This section is from "The Horticulturist, And Journal Of Rural Art And Rural Taste", by P. Barry, A. J. Downing, J. Jay Smith, Peter B. Mead, F. W. Woodward, Henry T. Williams. Also available from Amazon: Horticulturist and Journal of Rural Art and Rural Taste.
There are advocates of success of strawberry culture under three systems:
1. To get but one or two crops from the ground, allowing the vines to run broadcast, and then plow the bed under, starting a new bed each year. It is claimed that it is cheaper to do this, than expend too much labor in keeping to the hill or row system.
2. The row system, by which the plants are permitted to run in the row, while the ground between is kept constantly cultivated by horse power and kept free from weeds; the rows grow a little larger each year, and the third year the old rows are plowed in, and new rows are set out in the vacant soil between the old rows, hitherto kept cultivated.
3. Entirely in hills: this is garden culture properly, and requires the very best attention - manuring, mulching, and careful preparation of the ground. It is more costly, but pays better; still a cultivator can not care for as much ground as on either of the other two systems.

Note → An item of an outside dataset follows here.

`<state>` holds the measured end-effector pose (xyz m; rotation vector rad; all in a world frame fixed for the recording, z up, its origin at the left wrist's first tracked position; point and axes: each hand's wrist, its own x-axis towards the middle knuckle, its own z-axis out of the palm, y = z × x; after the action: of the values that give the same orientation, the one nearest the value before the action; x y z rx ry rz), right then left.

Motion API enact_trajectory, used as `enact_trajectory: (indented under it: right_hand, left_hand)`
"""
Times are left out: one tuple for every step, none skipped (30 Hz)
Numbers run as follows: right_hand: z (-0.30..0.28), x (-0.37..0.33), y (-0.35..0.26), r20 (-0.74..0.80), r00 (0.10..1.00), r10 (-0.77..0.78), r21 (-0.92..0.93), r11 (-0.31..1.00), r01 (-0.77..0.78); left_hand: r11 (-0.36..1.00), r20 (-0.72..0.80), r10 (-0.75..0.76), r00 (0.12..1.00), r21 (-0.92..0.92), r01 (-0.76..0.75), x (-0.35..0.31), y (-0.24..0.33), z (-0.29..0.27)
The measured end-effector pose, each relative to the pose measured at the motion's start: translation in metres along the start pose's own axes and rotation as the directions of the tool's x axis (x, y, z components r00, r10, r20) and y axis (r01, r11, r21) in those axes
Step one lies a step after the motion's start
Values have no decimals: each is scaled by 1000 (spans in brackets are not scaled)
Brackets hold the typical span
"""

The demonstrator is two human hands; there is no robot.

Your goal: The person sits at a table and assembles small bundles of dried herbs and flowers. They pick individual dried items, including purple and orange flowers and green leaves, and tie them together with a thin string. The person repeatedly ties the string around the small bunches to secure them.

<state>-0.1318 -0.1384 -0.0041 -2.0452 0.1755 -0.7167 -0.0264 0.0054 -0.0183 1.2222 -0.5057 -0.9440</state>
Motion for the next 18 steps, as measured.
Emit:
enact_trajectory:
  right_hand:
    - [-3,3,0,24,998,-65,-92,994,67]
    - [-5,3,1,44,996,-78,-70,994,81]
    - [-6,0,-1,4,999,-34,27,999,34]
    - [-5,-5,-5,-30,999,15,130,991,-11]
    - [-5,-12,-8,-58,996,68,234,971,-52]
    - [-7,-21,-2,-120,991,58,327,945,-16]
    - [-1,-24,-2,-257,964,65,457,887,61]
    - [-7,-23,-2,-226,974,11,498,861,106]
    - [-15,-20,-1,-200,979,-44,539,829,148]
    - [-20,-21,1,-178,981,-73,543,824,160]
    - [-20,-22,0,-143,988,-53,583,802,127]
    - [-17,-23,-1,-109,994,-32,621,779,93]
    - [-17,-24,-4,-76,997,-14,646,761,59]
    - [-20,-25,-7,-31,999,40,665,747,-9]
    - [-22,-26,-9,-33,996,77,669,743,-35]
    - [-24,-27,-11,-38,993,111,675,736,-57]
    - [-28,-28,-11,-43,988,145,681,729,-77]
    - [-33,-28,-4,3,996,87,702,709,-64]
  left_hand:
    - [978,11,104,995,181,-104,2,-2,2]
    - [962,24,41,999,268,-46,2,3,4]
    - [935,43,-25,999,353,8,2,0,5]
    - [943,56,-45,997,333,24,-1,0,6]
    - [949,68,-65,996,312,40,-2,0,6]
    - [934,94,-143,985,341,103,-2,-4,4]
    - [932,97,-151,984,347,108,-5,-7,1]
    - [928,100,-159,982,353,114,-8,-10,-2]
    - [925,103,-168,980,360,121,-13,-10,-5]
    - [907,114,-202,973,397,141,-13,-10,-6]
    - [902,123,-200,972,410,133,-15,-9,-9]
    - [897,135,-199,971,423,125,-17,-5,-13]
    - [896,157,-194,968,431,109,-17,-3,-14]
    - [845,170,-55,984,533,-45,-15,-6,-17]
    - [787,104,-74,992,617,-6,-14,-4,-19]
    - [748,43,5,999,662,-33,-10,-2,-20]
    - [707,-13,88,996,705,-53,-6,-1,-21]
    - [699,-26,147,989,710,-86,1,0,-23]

No association of fruit growers have agreed on any practice as definitely the best, although the majority of best cultivators uniformly advise the hill system. It is the one we practice, and which is the best conducive to the long life, health and productiveness of the strawberry beds, It is more easy to try the other two, yet when once a cultivator has spent $200 or $300 in preparation of his bed, he wishes to feel it is permanent for some length of time, and few care to repeat the same process every year or two on the same ground. It makes strawberry growing almost too costly in the end. We think strawberry beds should be made as permanent as possible, and give as little charge or occasion for expense in renewal as possible ; still the habits of growth require some renewal every few years.

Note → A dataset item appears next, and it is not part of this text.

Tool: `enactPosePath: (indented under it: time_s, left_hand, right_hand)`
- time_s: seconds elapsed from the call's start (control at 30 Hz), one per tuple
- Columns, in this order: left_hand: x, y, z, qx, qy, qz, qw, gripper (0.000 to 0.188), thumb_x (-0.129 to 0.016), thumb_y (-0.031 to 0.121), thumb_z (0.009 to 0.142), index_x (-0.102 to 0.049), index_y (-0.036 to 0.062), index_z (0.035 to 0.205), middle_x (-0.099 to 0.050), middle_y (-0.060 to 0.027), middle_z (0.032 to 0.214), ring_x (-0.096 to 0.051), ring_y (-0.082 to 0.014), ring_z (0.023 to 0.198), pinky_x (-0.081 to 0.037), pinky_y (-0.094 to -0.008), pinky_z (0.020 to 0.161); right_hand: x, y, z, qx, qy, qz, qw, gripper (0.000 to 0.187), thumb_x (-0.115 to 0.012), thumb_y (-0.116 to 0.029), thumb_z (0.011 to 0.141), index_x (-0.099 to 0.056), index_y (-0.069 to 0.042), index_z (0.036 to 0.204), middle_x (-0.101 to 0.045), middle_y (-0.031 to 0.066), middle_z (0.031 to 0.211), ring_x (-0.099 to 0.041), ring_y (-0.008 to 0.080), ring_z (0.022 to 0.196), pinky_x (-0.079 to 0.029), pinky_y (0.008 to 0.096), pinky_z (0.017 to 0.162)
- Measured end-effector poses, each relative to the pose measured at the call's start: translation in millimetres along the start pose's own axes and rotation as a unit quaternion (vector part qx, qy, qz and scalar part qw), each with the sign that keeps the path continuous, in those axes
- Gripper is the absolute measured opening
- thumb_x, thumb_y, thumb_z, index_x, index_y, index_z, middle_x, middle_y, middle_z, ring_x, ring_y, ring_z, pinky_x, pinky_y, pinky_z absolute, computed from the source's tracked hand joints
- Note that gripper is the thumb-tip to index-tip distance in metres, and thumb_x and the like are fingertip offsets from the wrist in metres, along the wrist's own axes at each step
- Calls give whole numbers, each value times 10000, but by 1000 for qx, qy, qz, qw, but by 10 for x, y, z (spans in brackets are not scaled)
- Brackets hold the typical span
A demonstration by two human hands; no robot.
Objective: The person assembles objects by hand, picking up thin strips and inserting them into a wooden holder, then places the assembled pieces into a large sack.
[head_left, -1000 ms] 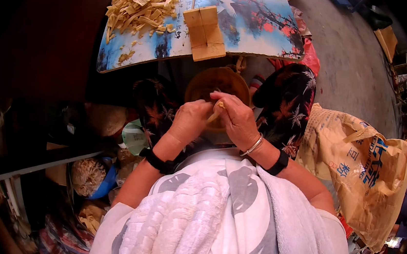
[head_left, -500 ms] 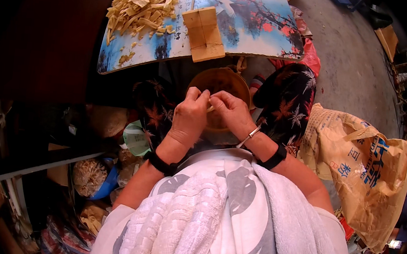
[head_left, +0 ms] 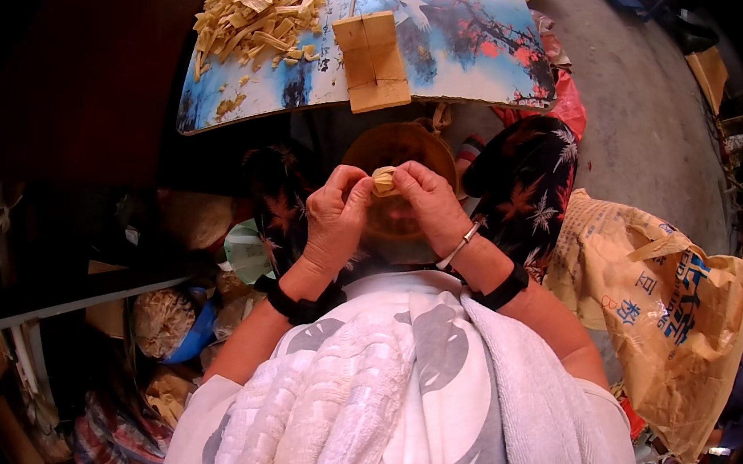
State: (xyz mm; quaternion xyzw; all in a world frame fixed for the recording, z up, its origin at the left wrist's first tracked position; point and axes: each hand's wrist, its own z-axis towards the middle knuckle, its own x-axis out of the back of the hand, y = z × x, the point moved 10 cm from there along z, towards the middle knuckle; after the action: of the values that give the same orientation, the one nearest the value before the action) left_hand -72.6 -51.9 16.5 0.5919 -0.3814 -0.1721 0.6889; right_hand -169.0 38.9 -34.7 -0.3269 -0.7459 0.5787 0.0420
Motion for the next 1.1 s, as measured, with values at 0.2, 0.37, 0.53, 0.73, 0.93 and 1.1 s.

We observe a strawberry grower, in the Small Fruit Recorder, has reported the results of experiments in the hill system and matted row system : 1,500 plants of the Wilson's Albany were kept in hills, the runners pulled off every time they appeared; the other 1,500 were cultivated on the "matted row " system, thoroughly hoed and cultivated. In the middle of November, both beds were mulched; half of them were mulched with straw, one-quarter with coarse stable manure, and one-quarter were not mulched at all. The results are as follows: Those kept in hills and mulched with straw, were decidedly the largest and finest berries; those kept in rows and mulched with straw were also very fine; those in beds and mulched with manure, did not yield more than half as many berries, and of an inferior quality, as those mulched with straw; and those that were not mulched at all, were hardly worth picking.
Although those kept in hills yielded the best berries, which might be called extra, yet as the difference of price was not enough extra, it was found that more money was realized from the rows mulched with straw, while those kept in hills cost enough less for labor and cultivation to more than counterbalance the difference; so that the verdict of profit proved to be in favor of the hill system as yielding better fruit at less cost.
Those kept in hills did not begin to ripen until two or three days after the other, and lasted continuously for a long time, while those grown in raws and mulched the same, were all dried up.